▶ _TASK INSTRUCTIONS_
List all lines of the data that include the string "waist".

▶ _SOURCE MATERIAL_
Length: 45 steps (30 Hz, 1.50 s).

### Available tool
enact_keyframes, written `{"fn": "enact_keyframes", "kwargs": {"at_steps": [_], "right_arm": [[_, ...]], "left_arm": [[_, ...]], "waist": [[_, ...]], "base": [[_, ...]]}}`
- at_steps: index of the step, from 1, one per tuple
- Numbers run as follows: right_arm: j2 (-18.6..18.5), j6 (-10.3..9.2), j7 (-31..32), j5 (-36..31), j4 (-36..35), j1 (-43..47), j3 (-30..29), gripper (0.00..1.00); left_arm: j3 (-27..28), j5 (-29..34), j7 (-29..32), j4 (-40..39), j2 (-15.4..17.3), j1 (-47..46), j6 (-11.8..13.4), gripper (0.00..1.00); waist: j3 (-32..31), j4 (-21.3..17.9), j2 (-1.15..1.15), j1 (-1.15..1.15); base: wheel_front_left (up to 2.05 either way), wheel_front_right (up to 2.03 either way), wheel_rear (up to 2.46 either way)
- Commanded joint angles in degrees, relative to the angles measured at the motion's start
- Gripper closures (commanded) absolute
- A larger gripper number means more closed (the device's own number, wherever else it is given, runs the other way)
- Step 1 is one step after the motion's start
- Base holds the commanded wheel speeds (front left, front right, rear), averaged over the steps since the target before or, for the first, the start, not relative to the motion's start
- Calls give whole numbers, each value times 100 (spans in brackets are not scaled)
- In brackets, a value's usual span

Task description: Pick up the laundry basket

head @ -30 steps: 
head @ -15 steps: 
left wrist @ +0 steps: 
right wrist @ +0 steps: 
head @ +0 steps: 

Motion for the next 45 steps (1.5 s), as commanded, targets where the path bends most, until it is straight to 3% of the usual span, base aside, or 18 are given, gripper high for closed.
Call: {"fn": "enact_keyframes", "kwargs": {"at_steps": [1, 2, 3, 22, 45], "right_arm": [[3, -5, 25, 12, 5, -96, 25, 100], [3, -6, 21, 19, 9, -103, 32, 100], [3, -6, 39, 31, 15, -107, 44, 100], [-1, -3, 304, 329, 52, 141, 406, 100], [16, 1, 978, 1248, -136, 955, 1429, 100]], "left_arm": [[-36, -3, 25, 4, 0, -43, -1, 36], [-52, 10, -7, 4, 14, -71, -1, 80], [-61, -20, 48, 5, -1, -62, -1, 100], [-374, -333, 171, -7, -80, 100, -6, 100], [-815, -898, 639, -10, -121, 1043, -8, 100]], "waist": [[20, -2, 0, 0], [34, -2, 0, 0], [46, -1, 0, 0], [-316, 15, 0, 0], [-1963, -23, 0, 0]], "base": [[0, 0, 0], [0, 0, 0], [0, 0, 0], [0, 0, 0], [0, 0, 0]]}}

▶ _TASK RESULT_
enact_keyframes, written `{"fn": "enact_keyframes", "kwargs": {"at_steps": [_], "right_arm": [[_, ...]], "left_arm": [[_, ...]], "waist": [[_, ...]], "base": [[_, ...]]}}`
- Numbers run as follows: right_arm: j2 (-18.6..18.5), j6 (-10.3..9.2), j7 (-31..32), j5 (-36..31), j4 (-36..35), j1 (-43..47), j3 (-30..29), gripper (0.00..1.00); left_arm: j3 (-27..28), j5 (-29..34), j7 (-29..32), j4 (-40..39), j2 (-15.4..17.3), j1 (-47..46), j6 (-11.8..13.4), gripper (0.00..1.00); waist: j3 (-32..31), j4 (-21.3..17.9), j2 (-1.15..1.15), j1 (-1.15..1.15); base: wheel_front_left (up to 2.05 either way), wheel_front_right (up to 2.03 either way), wheel_rear (up to 2.46 either way)
Call: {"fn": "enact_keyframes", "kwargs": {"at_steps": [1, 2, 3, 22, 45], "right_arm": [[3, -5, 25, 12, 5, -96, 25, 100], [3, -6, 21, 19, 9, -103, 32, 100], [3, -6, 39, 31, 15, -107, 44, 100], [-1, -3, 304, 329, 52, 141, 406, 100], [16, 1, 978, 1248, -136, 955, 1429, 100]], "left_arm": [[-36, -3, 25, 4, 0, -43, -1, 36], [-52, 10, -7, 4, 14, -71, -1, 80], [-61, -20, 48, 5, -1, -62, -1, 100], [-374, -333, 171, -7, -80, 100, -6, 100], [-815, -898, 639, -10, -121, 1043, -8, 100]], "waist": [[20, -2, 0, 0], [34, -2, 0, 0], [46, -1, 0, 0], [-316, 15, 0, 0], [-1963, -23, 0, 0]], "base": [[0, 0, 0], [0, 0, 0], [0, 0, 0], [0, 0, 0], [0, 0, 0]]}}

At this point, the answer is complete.